Given entries -
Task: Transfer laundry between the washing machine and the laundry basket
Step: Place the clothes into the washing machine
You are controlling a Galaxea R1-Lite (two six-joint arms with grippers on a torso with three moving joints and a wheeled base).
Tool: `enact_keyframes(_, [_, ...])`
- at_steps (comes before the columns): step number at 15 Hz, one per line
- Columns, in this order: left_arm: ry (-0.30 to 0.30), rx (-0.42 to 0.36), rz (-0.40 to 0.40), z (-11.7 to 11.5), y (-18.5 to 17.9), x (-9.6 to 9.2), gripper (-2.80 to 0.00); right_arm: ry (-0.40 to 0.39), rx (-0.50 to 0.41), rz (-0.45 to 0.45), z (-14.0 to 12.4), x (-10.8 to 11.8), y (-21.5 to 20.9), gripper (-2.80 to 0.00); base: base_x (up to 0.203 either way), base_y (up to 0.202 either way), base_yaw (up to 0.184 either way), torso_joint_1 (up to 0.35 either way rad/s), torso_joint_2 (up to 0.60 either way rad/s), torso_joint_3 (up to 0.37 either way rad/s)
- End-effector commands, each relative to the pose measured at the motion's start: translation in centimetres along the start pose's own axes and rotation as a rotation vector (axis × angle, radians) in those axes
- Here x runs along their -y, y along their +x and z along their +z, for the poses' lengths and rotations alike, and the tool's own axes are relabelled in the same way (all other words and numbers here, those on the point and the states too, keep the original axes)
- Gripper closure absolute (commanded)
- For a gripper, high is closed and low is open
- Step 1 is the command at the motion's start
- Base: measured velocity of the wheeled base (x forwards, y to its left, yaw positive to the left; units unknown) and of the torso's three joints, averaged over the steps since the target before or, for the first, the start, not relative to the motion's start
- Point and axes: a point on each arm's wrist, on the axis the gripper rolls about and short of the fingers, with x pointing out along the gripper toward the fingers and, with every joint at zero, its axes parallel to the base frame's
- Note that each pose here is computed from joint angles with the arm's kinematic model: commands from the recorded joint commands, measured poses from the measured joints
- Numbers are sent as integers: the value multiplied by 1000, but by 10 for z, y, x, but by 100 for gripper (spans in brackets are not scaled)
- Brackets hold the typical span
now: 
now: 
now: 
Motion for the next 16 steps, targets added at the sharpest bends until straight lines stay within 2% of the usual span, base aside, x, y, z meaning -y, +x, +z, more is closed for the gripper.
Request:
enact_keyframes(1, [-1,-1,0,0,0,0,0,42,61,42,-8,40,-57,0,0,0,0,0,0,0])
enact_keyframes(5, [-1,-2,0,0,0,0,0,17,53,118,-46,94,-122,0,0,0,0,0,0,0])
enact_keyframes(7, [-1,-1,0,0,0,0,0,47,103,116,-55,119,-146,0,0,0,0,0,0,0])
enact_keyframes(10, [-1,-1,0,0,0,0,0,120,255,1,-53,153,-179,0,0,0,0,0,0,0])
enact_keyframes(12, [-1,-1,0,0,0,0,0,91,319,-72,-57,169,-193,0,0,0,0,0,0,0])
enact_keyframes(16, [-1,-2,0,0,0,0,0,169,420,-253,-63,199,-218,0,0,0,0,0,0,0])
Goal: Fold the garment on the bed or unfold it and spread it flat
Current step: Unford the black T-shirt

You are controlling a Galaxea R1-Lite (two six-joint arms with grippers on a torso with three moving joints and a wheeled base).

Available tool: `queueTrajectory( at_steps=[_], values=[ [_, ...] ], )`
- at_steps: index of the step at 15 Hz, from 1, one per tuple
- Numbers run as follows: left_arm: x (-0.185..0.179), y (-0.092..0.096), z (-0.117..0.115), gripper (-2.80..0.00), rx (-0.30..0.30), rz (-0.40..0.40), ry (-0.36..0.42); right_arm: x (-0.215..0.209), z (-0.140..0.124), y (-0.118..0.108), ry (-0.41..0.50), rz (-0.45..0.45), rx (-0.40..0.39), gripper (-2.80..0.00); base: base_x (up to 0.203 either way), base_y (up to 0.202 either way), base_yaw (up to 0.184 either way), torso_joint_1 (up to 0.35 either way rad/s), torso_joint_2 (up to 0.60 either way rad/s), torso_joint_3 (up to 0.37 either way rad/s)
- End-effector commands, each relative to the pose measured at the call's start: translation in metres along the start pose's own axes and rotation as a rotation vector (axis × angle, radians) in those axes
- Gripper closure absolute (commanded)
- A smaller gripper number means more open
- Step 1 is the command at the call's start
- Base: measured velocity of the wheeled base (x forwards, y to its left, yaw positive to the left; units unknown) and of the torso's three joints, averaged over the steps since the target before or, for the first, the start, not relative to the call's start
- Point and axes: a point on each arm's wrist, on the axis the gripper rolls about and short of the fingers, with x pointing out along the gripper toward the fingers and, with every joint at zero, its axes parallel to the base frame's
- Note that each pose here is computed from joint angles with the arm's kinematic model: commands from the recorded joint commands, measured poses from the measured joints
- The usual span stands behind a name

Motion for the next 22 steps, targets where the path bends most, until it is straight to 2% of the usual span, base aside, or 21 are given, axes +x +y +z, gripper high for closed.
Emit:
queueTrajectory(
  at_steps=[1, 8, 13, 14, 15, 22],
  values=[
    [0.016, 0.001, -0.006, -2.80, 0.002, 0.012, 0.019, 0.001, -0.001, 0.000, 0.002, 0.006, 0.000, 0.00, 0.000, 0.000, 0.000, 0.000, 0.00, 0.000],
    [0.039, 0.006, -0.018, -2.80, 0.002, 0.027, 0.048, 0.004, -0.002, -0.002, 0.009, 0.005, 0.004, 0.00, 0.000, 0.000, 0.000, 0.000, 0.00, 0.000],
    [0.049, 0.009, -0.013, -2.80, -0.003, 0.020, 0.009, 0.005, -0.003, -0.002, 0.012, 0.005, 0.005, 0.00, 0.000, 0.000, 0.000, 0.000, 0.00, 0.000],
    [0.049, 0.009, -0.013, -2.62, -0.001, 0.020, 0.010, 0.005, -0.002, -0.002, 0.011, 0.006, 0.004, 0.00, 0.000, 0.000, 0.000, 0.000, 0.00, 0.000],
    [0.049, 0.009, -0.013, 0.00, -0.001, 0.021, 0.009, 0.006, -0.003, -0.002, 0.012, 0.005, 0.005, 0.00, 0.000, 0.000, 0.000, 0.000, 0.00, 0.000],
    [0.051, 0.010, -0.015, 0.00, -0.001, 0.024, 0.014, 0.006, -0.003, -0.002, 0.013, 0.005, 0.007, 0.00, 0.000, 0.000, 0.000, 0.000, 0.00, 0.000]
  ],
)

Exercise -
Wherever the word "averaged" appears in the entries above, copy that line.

Finished task -
- Base: measured velocity of the wheeled base (x forwards, y to its left, yaw positive to the left; units unknown) and of the torso's three joints, averaged over the steps since the target before or, for the first, the start, not relative to the motion's start
- Base: measured velocity of the wheeled base (x forwards, y to its left, yaw positive to the left; units unknown) and of the torso's three joints, averaged over the steps since the target before or, for the first, the start, not relative to the call's start

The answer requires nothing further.